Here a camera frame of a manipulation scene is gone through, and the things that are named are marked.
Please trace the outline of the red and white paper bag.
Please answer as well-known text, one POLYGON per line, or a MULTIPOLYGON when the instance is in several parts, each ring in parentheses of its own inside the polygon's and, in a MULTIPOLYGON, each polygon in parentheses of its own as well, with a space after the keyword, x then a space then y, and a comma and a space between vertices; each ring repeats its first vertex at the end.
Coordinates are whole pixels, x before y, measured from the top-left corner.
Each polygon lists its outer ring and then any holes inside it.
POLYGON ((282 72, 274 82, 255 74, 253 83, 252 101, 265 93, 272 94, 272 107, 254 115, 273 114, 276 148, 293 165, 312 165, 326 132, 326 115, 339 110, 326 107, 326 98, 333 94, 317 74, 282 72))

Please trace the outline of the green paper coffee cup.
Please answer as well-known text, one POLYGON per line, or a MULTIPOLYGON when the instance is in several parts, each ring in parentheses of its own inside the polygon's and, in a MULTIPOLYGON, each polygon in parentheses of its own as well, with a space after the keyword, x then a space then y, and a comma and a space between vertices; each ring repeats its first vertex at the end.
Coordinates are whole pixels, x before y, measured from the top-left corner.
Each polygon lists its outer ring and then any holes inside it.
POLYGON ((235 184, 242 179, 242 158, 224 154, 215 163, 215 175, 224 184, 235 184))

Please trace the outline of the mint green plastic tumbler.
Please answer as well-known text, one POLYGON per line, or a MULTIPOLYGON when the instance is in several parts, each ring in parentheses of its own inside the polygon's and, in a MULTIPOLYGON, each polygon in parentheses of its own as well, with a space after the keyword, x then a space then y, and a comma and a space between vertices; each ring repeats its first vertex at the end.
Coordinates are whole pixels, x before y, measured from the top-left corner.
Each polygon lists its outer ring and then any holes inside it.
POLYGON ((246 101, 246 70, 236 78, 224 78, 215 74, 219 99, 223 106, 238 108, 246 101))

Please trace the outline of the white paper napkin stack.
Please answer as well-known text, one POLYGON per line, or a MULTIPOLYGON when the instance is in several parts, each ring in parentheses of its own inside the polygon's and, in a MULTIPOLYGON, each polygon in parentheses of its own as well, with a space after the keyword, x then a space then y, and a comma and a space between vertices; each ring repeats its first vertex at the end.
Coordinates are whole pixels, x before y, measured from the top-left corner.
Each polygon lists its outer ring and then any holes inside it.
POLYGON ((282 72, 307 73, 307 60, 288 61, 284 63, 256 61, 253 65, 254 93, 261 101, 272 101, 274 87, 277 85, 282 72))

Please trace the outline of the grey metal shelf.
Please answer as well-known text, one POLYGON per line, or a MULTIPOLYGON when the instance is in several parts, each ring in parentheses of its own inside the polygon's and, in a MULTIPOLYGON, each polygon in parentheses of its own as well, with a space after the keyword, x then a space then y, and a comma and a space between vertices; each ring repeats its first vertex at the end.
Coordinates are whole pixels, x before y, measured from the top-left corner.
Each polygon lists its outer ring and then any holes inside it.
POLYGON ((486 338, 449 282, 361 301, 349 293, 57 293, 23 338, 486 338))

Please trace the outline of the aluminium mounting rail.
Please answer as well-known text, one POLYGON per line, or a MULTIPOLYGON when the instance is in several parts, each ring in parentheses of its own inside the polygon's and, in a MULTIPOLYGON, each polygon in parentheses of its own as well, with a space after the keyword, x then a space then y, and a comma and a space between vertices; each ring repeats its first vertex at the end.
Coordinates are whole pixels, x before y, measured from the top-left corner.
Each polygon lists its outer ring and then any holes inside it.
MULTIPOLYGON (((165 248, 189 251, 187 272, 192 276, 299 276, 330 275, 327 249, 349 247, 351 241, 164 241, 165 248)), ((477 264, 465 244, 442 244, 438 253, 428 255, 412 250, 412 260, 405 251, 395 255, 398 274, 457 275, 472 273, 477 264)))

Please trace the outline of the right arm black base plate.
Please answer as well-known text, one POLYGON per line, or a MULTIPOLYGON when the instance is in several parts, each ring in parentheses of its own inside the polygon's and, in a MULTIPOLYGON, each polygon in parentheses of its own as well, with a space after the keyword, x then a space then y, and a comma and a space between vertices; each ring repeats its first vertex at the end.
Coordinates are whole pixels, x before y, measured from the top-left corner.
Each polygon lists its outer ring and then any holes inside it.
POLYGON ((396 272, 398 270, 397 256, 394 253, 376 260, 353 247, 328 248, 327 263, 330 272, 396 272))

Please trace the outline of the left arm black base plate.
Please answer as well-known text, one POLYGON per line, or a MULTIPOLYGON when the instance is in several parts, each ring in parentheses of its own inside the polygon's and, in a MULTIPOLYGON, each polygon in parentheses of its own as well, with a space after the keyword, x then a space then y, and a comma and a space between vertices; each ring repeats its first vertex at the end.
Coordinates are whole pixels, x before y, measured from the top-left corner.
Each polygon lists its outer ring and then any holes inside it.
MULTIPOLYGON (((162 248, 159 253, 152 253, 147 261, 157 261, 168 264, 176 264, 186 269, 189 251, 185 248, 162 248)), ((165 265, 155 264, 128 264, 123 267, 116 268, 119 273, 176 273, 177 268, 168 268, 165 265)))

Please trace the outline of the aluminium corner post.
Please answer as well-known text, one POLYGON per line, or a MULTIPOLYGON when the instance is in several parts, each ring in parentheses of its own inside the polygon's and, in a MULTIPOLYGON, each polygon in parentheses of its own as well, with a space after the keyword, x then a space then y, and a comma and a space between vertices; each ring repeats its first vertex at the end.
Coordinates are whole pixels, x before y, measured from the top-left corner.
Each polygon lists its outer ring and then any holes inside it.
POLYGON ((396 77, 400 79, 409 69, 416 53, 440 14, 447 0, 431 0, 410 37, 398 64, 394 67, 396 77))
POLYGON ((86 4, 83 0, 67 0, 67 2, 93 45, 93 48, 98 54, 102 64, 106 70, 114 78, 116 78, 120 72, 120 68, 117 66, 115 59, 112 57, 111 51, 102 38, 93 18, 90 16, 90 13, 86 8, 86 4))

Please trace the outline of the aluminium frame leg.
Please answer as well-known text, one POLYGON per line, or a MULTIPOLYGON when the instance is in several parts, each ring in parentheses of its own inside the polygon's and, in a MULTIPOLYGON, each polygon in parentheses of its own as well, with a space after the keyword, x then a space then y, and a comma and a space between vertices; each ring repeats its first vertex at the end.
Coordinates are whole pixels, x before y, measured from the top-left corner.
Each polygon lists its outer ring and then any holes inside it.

**Try it:**
Check the listing above for lines containing the string "base", and copy each one.

**Written reply:**
Please trace the outline of the right arm black base plate.
Please trace the outline of the left arm black base plate.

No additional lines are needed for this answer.